AW: AW: sharp s (Eszett)

Claus Färber GMANE at faerber.muc.de
Fri Mar 21 21:46:13 CET 2008


Georg Ochsner schrieb:
> The reason why there is (was) no uppercase sharp s is, because it
> just does never appear at the beginning of a German word, thus never
> at the beginning of a sentence...

By the time the sharp s came into existance, the German language already 
had some (foreign) words like "Szepter" (now Zepter) or "Szene".

The real reason is, of course, that it started out as a ſz/ſs ligature. 
There was no need for a Sz ligature. (I wonder whether there are 
handwritings showing ſzepter/ßepter or ſzene/ßene.)

> I don't know if it is that easy (already). At the moment Whois
> lookups over the official website of the German registry will be
> rejected as "invalid" if containing a sharp s, so Mr. Faßbinder has
> to know, that it is something else he has to look up.

Actually, it also fails if you enter "müller.de" ("u" + U+0308) instead 
of "müller.de" (U+00FC). It does not seem to handle any mapping or 
canonicalization at all.

whois on Debian GNU/Linux works:

cfaerber at wallaroo:~$ whois faßbinder.de
% Copyright (c)2006 by DENIC
...
Domain:      fassbinder.de
Domain-Ace:  fassbinder.de
...

> And if he has the domain registered and types it into his browser 
> with sharp s, then the sharp s will turn into "ss" in the address
> field, telling him, that he is not Mr. Faßbinder any more in the
> digital world but Mr. Fassbinder...

The same happens if he travels to Switzerland or any other foreign 
country (except Austria).

BTW, he'd be Mr fassbinder (or Mr fassbinder.de), not Mr Fassbinder.

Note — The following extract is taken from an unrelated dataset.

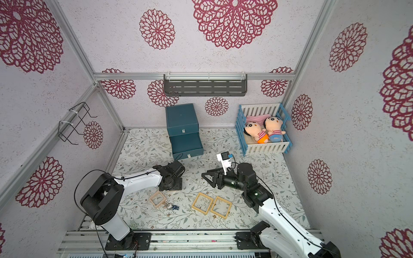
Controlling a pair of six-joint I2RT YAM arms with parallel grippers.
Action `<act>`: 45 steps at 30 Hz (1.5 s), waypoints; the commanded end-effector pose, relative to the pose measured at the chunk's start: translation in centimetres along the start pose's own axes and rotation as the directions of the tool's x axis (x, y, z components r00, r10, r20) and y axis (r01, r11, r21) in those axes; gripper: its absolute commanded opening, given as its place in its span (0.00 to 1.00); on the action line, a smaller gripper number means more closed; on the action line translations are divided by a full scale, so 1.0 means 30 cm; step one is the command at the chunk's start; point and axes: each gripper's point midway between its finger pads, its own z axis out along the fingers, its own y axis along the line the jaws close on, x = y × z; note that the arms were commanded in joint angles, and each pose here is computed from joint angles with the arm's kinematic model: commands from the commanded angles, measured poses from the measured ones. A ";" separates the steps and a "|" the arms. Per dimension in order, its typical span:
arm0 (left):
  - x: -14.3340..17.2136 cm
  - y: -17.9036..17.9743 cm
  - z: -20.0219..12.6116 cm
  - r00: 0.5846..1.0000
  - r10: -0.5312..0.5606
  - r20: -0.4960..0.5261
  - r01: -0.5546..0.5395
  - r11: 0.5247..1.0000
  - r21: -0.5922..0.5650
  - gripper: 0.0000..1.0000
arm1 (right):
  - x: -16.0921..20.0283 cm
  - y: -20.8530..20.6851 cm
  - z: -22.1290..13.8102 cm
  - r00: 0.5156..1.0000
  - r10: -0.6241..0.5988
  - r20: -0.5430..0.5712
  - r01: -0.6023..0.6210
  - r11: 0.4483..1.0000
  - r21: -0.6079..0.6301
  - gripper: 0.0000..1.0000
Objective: Place the brooch boxes into the drawer by color
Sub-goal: Pick up the brooch box from the center of the board, then place the brooch box in the drawer.
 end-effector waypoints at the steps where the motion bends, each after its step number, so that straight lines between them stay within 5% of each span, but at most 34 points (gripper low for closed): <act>1: -0.003 0.001 0.004 1.000 0.001 -0.001 -0.001 1.000 -0.013 0.76 | -0.048 0.037 -0.012 0.999 -0.022 0.041 0.024 0.999 -0.031 0.57; 8: 0.009 -0.005 0.009 1.000 -0.028 -0.006 0.028 1.000 0.006 0.80 | -0.049 0.035 -0.013 0.999 -0.020 0.040 0.021 0.999 -0.030 0.57; 15: -0.006 -0.001 -0.010 1.000 -0.026 0.007 0.027 1.000 -0.008 0.57 | -0.051 0.030 -0.014 0.999 -0.016 0.042 0.017 1.000 -0.022 0.56; 28: -0.159 -0.070 -0.325 0.995 -0.086 0.057 0.083 0.995 0.057 0.50 | -0.101 0.053 -0.033 0.995 -0.057 0.077 0.058 0.998 -0.008 0.54; 39: -0.399 -0.140 -0.516 0.990 -0.107 0.095 0.092 0.984 0.155 0.49 | -0.287 -0.090 -0.088 0.975 -0.117 0.189 0.053 0.947 0.316 0.49; 45: -0.537 -0.178 -0.536 0.985 -0.116 0.126 0.091 0.978 0.187 0.49 | -0.374 -0.165 -0.104 0.970 -0.133 0.203 0.036 0.906 0.421 0.50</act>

> The German spelling reform made it easier to know, when to use sharp or
> double s, where the old rules seemed to be too complicated or not logical.

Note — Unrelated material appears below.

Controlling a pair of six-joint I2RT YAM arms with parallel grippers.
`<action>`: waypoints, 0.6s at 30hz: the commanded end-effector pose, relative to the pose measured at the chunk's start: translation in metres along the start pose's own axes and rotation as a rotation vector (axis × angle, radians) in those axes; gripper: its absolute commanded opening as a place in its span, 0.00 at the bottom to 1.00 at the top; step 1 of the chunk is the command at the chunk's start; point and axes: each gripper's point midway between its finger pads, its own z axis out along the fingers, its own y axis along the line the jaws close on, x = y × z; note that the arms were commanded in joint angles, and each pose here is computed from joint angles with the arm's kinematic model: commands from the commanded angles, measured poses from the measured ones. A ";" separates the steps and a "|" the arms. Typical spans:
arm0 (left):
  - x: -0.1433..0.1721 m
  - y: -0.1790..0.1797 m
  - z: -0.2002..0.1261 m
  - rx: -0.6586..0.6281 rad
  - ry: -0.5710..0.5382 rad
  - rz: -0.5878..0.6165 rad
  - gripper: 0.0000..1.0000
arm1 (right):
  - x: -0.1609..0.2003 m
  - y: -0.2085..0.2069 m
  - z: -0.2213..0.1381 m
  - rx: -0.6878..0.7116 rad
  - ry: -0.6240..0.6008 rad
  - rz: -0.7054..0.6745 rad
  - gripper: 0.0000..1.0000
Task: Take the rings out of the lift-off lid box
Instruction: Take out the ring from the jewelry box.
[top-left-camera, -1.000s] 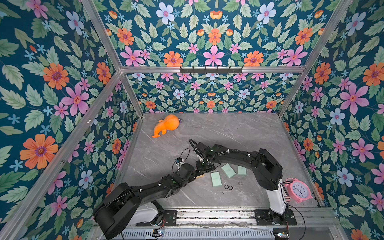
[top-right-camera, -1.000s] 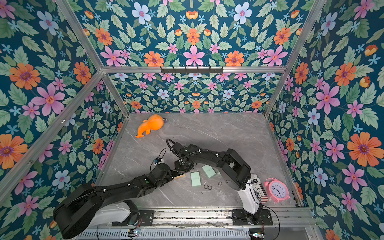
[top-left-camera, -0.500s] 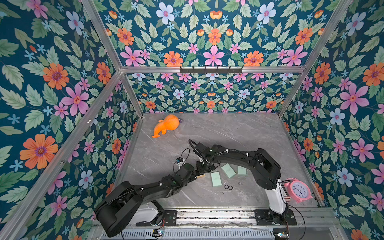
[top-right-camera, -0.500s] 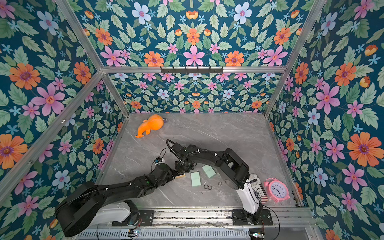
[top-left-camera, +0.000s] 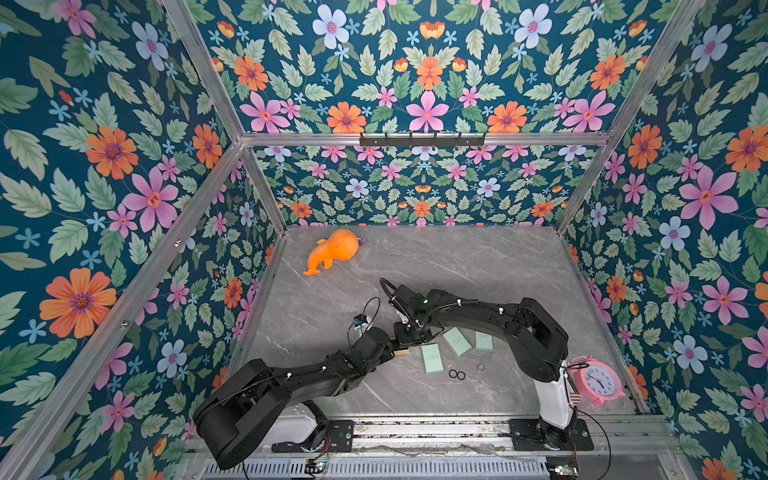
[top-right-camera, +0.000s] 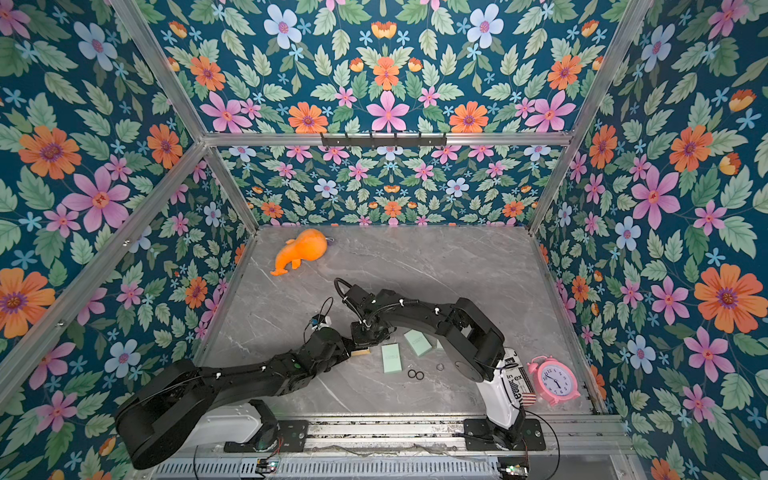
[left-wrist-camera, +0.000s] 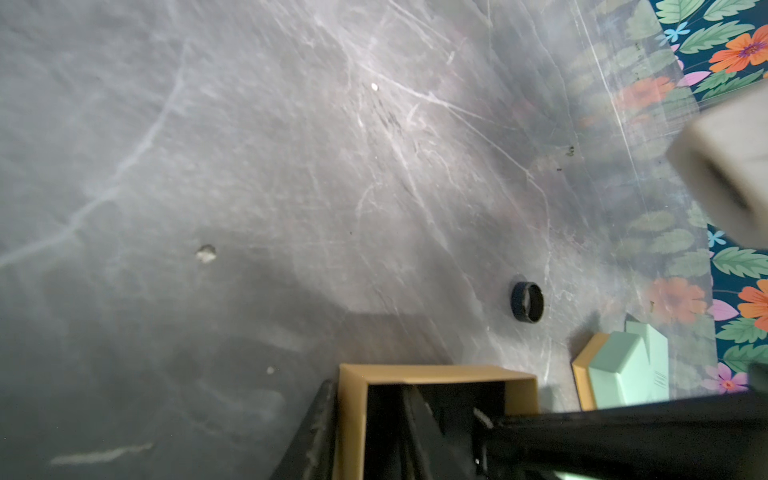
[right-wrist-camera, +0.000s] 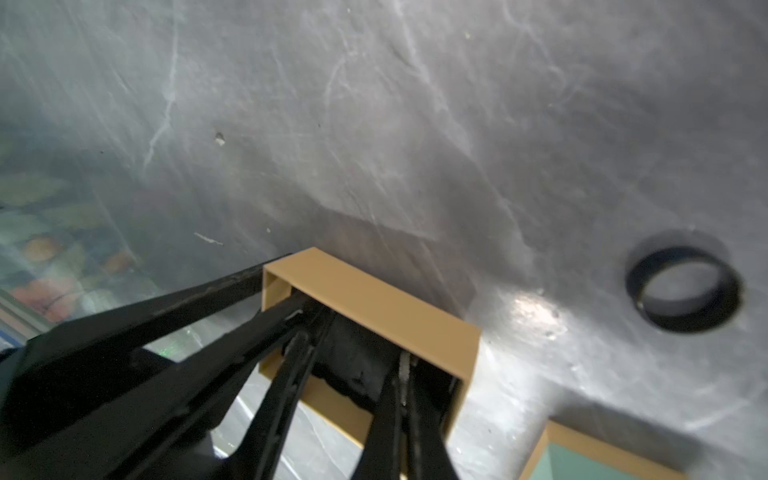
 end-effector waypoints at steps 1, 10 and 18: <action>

"The spelling reform abolished the sharp s, didn't it?"

The spelling reform generated so much confusion around the sharp s 
(mostly FUD spread by opponents) that it will likely have to be 
abolished. Many people already use "ss" in places where "ß" would still 
be correct just because they don't know better.

Waiting for the next spelling reform is probably easier than changing IDNA.